左足に切り替え蹴り上げるが、これもフェイント。そのまま地面に足を付き前へ。大きく右足を「する」がこれも打ち込まず、低くなった体制のまま、無警戒の左の拳を松崎の腹に打ち付けた。
フェイントにフェイントを重ねる、流れるような連撃。これを続けられると、次第に視覚も聴覚も反射神経ですら信用できなくなる。徹底的にゆさぶり疲弊させ、最後に「折る」。
「艦娘の戦い方ではありませんねぇ」
古鷹の戦い方は深海棲艦への戦略として軍が教え込んでいるものではなかった。圧倒的物量と火力。先手必勝。奇襲による一撃離脱。海の戦いとはそういうものだ。海では相手に依存しない。事前準備が8割の世界だ。今の古鷹の様に相手の能力を推し量り、裏をかく様な戦い方はしない。そんな事をしている時点で2流なのだ、そんなものは対深海棲艦では必要ない。

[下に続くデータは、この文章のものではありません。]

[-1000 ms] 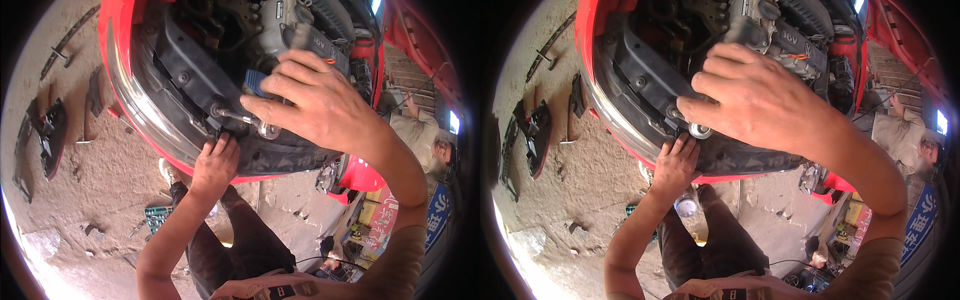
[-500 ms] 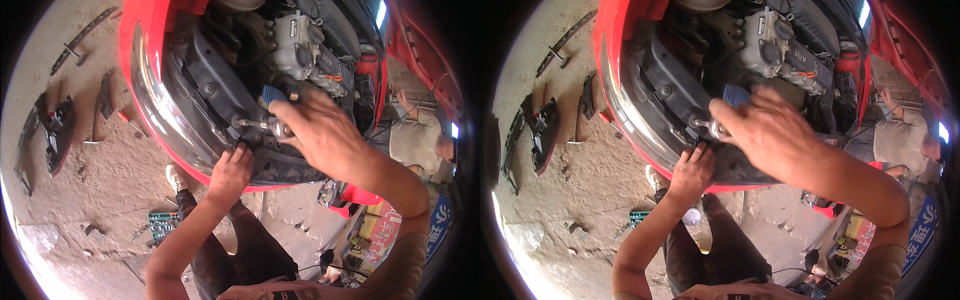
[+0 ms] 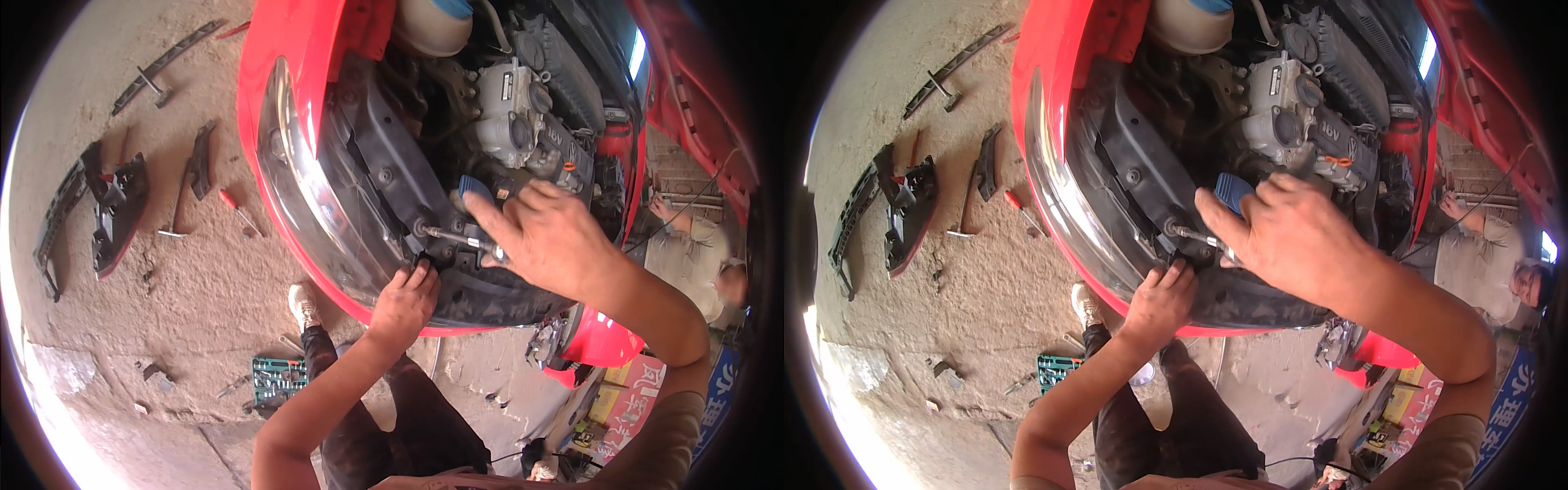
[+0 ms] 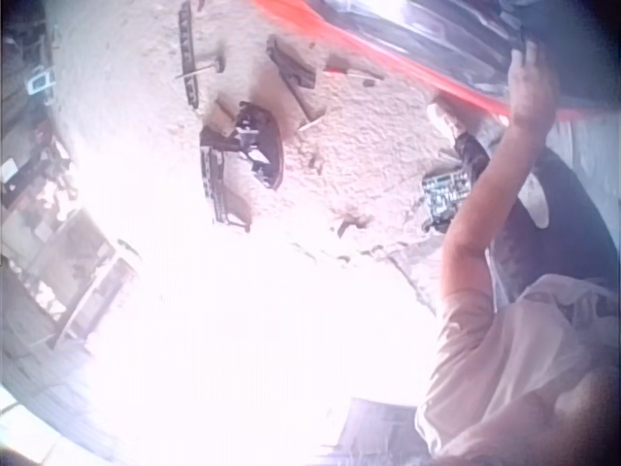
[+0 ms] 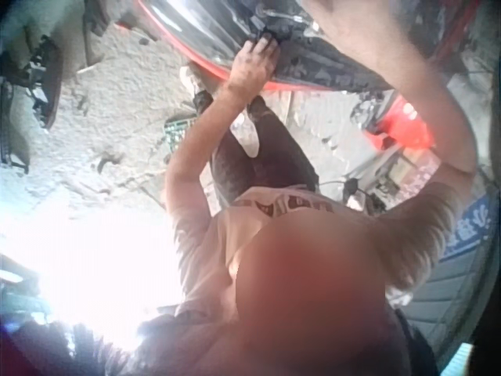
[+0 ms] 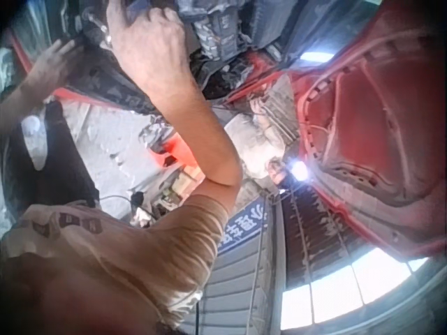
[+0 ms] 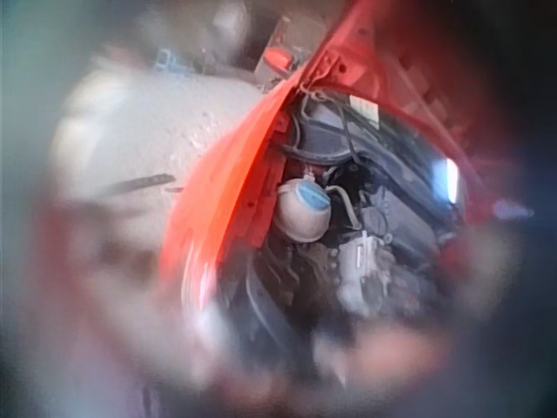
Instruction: The person removes a black plastic cover from the front of a red car, then uses a ratchet to tighten bolts on the engine bay area. The person closes the hood at the end.
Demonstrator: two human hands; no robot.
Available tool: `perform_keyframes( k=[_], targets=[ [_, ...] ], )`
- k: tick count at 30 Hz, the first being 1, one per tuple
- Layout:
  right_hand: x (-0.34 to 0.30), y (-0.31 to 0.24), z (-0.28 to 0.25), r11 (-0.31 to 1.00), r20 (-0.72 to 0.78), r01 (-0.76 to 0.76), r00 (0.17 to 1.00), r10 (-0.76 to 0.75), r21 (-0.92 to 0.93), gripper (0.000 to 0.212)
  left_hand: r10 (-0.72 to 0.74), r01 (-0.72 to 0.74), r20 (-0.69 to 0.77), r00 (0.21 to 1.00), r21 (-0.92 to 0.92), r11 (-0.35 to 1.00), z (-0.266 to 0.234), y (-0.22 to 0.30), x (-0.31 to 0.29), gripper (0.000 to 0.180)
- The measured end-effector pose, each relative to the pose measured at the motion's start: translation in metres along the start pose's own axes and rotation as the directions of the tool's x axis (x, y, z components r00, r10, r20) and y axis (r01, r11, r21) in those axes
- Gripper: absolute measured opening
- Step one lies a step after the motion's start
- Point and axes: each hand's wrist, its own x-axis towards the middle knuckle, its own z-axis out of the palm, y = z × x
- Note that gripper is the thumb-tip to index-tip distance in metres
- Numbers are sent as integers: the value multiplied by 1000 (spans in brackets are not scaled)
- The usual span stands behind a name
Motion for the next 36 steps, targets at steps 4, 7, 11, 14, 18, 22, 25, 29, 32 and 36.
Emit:
perform_keyframes(
  k=[4, 7, 11, 14, 18, 22, 25, 29, 32, 36],
  targets=[
    [-2, 10, 11, 941, -75, 192, 981, -178, 279, 46, -13, 13, -12, 1000, -8, 1000, -2, 2, 3, 43],
    [3, 13, 15, 933, -128, 197, 978, -165, 300, 38, -14, 14, -4, 1000, -19, 1000, -5, 1, 4, 43],
    [9, 14, 12, 940, -130, 246, 967, -220, 235, 42, 1, -1, -48, 999, 9, 1000, 0, -2, 0, 43],
    [9, 13, 9, 942, -23, 152, 988, -152, 300, 48, -6, 6, -70, 998, -9, 1000, 4, 1, 2, 42],
    [11, 3, 1, 893, 179, -95, 984, 17, 439, 45, -9, 9, -78, 997, -6, 1000, 3, 0, 0, 42],
    [16, -8, -12, 766, 358, -348, 919, 166, 540, 40, 9, -6, -67, 998, 40, 999, 1, -1, -1, 42],
    [15, -4, -7, 846, 209, -187, 974, 92, 499, 38, 8, -7, -57, 998, 21, 1000, 1, -1, 0, 43],
    [20, 10, 0, 956, -69, 260, 965, -253, 132, 26, 1, 0, -58, 998, 4, 1000, 5, 1, 0, 41],
    [30, 19, 1, 924, -126, 377, 922, -367, 66, 20, -4, 5, -54, 999, 7, 1000, 7, 1, 2, 40],
    [29, 17, 2, 940, -43, 259, 966, -256, 220, 26, -9, 8, -69, 998, -5, 1000, 6, 1, 1, 41]
  ],
)
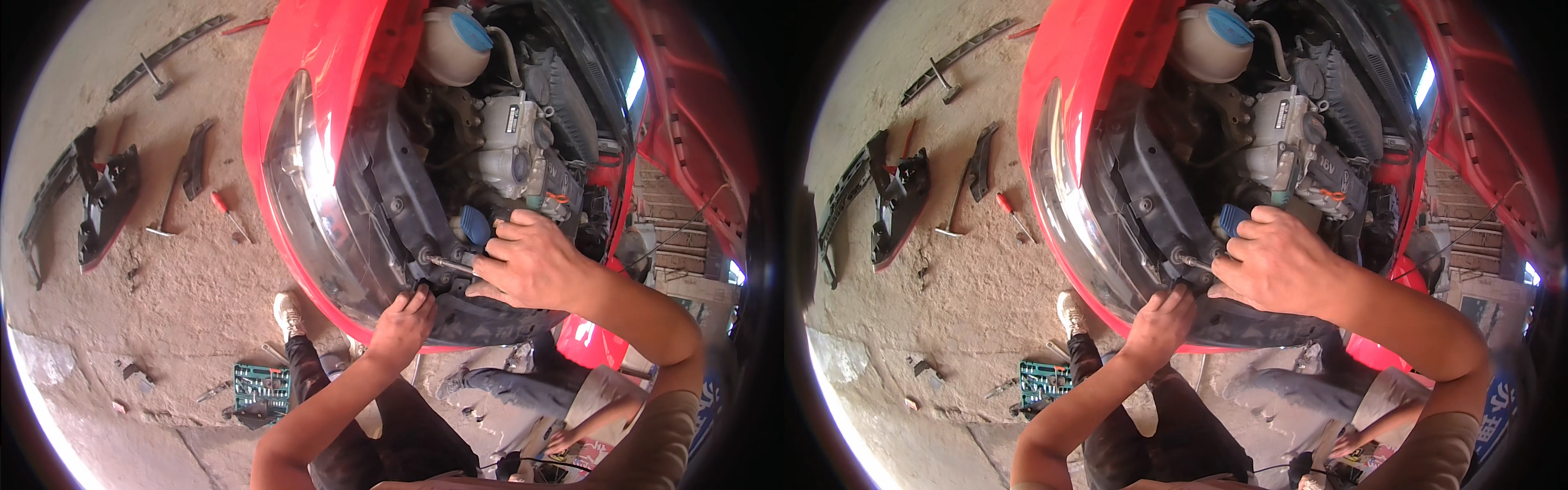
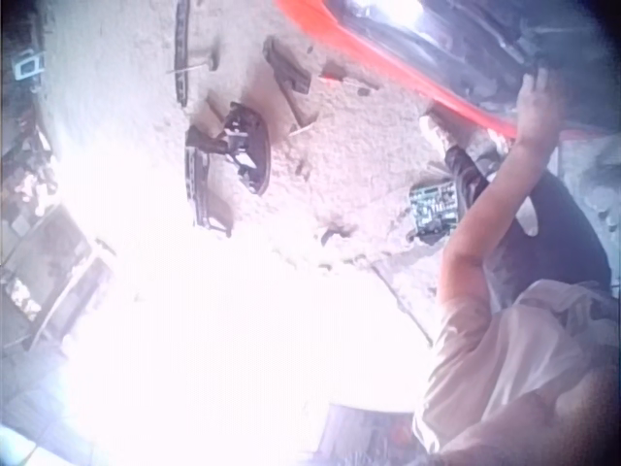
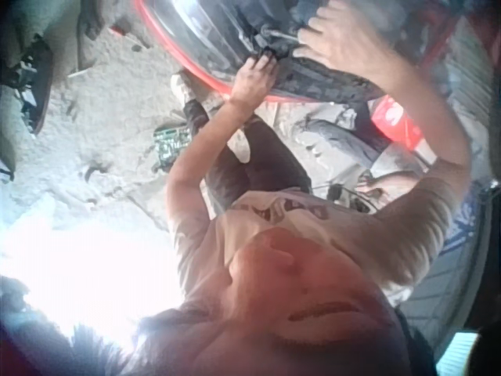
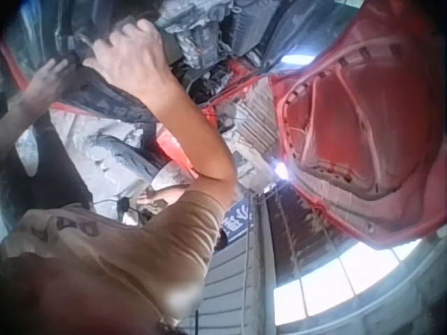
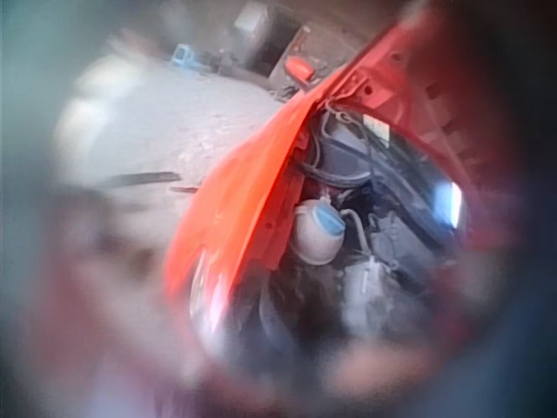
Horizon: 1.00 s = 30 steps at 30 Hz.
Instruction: The person removes a black plastic cover from the front of a red car, then uses a ratchet to tighten bolts on the engine bay area. The person closes the hood at the end.
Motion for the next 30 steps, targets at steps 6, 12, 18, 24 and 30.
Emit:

彼女の戦い方は明らかに対人間、対艦娘を想定されていた。
「さすが丁嵐少将の暗殺者ですねぇ」
ぴくりと、初めて古鷹が松崎の言葉に反応した。
「去年あなたが殺した左官は、元々は私の部下なんです」
古鷹が目をひそめる。
「私は今回ただ派遣されたわけではありません。私には、「復讐」の理由があるんです。私は事件の「当事者」なんですよ」
「私を捕まえるんですか…」
初めて古鷹が声を発した。松崎は優しい声でそれに答える。
「安心してください、罰せられるべきは丁嵐少将です。貴女の「類稀なる」境遇は十分に情状酌量の余地がありますよ」
「そう、なのね…」
古鷹は安心したのか、ため息のような声を漏らす。
そしておどけたように笑った。お茶会の時ですら見せなかった、少女らしい柔らかな笑みだった。